Section 2.1.2:  I can't understand this section.  It sounds like the Registry is some kind of name server, but the description is too unclear for it to be helpful.

Section 2.1.3:  Why is Cluster Object Factory described here, and not either in Section 2.2, or in Section 2.2.5?

Section 2.1.4:  The discussion of messaging in this section is very helpful and "architecture-relevant".  However, it's not clear why it appears in Section 2.1, which is supposedly about nodes, and not in Section 2.2.
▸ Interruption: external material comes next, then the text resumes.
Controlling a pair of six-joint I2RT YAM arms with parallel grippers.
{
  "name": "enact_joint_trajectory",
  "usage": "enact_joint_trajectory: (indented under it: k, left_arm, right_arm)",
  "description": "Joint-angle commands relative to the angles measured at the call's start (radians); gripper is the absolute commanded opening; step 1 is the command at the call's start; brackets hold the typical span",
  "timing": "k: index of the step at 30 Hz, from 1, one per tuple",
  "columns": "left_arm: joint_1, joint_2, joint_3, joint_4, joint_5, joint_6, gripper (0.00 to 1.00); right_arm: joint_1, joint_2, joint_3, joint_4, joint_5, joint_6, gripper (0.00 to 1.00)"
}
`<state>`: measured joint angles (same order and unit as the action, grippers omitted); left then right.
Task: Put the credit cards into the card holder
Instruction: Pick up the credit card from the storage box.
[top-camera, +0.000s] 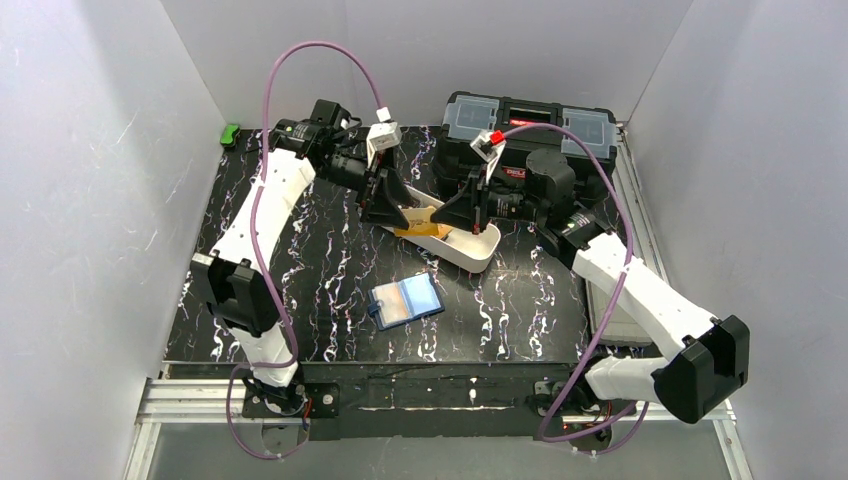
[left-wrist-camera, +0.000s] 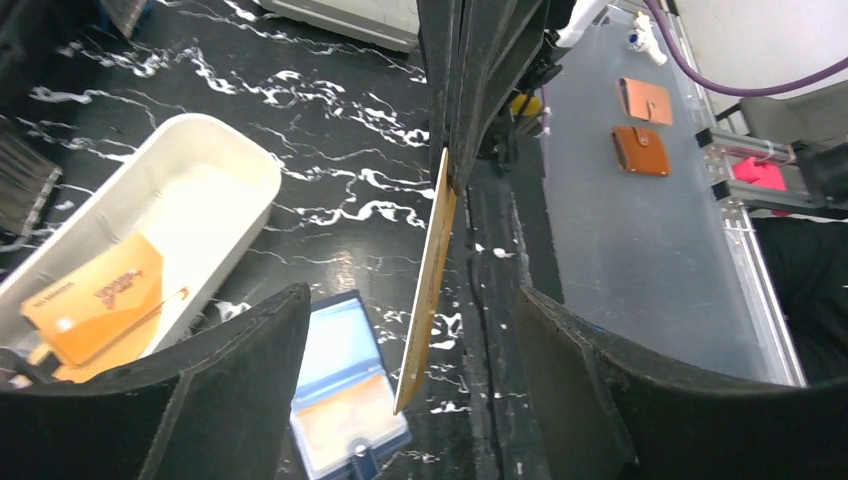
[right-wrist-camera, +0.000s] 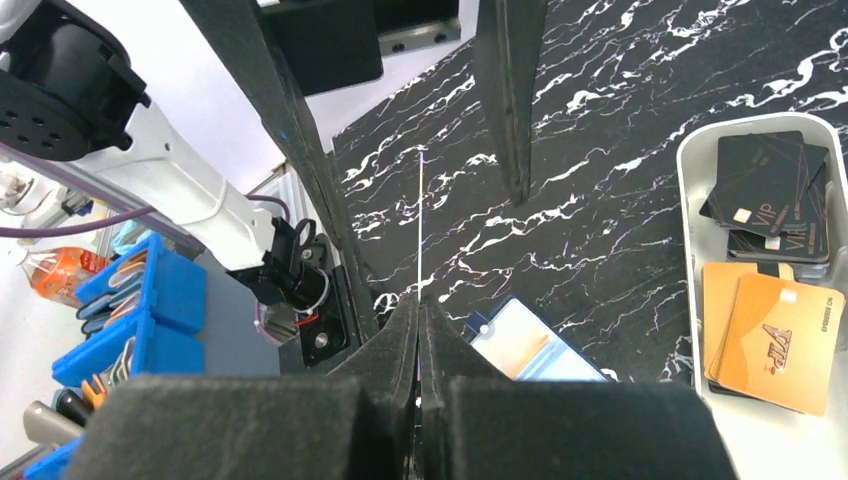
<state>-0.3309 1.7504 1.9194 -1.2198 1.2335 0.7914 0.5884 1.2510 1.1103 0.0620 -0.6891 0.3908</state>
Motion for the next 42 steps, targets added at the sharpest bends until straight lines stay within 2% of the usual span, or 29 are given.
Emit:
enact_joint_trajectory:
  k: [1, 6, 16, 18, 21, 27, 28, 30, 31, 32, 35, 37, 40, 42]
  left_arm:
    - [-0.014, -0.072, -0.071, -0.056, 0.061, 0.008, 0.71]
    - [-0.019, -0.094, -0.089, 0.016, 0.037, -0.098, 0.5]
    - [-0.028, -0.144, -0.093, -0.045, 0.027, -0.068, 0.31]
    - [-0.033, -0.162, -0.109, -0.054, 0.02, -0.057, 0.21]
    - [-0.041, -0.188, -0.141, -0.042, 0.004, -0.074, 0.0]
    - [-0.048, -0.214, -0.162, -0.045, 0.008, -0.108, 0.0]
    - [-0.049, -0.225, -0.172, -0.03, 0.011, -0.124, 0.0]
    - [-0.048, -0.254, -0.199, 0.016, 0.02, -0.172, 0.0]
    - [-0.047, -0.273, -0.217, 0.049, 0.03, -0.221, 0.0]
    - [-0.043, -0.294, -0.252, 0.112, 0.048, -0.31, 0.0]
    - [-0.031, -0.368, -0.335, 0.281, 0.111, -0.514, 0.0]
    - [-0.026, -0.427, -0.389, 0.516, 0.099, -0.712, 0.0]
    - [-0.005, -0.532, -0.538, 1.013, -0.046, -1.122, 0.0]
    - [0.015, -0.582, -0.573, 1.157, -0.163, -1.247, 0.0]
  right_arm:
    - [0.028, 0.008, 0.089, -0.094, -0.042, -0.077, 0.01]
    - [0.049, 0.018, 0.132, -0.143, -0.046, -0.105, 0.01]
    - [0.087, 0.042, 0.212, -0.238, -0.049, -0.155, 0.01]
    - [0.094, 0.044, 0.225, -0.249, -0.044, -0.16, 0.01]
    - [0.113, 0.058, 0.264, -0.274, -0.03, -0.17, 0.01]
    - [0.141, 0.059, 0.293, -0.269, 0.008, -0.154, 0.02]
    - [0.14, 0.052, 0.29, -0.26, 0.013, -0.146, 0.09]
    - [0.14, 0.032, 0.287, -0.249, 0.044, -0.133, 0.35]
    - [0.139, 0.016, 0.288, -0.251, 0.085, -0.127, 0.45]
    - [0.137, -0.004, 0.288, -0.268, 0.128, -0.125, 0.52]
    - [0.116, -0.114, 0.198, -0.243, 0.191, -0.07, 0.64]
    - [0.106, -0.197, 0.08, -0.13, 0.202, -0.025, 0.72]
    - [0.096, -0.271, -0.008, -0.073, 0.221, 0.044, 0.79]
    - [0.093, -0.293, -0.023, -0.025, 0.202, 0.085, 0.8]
Section 2.1.4.1:  "On startup, the cluster contacts its superior and provides an enumeration of all its capabilities.  Basically, it transfers a copy of itself as an AssetAssignment message."  Does it really transfer a literal copy of the complete cluster?  Isn't there some way provided to describe the capabilities of a cluster without actually copying the code (and if "a copy of itself" means something else, what does it mean)?

"While an organization can have only one superior for a given time period, superior-subordinate relationships are time phased, as are other relationships."  What mechanism is provided for changing these relationships, and where is it described?

What are the ALPINE OrgDataPlugin, OrgReportPlugin, and GLSAllocatorPlugIn?  Do they do anything other than what is described here?  Is there one of these in every cluster?  (Note that this is the first mention of these components).

Section 2.2:  In general, much of the material in this section seems to be organized and written in terms of programming artifacts (descriptions of various base classes, algorithms, etc.) rather than "architectural design topics".  Much of this is appropriate if the intended audience is primarily developers, but at the same time it seems that more of a "big picture" of some of these topics could be presented before getting into the details.

Section 2.2.1:  Most of the material in this section seems too low level for an architecture description (e.g., "The initialization file must be the same name as that set as the node.bat parameter name").  What is the significance of the various states in the GenericStateModel?

Section 2.2.2:  This seems like useful material, but it needs to be explained much better.  Since Logic Providers are characterized as "infrastructure plugins", it seems as if it would be useful to have an overview of the structure of the infrastructure, and how these components fit into it.

Section 2.2.3:  What is "hysteresis" as used here?

Section 2.2.4:  This section is very hard to understand.  The text should explicitly reference Figures 2-7 and 2-8 where it is appropriate.

Section 2.3:  Some of the material from subsections of this section, e.g., descriptions of assets, workflows, directives, and tasks, is pretty essential in understanding material presented much earlier.  While it's obviously impossible to present everything at the beginning, it seems as if some of these basic concepts could be described much earlier (in concrete ways, as they are here), and this would contribute a great deal to understanding more complex material concerning interactions among components.  At the very least, there should be forward references to this material from places where the concepts are introduced (but not explained) earlier.

Section 2.3.4.1:  Neither Figure 2-17 nor Figure 2-18 display properly in Office 98 (they are OK in Office 97).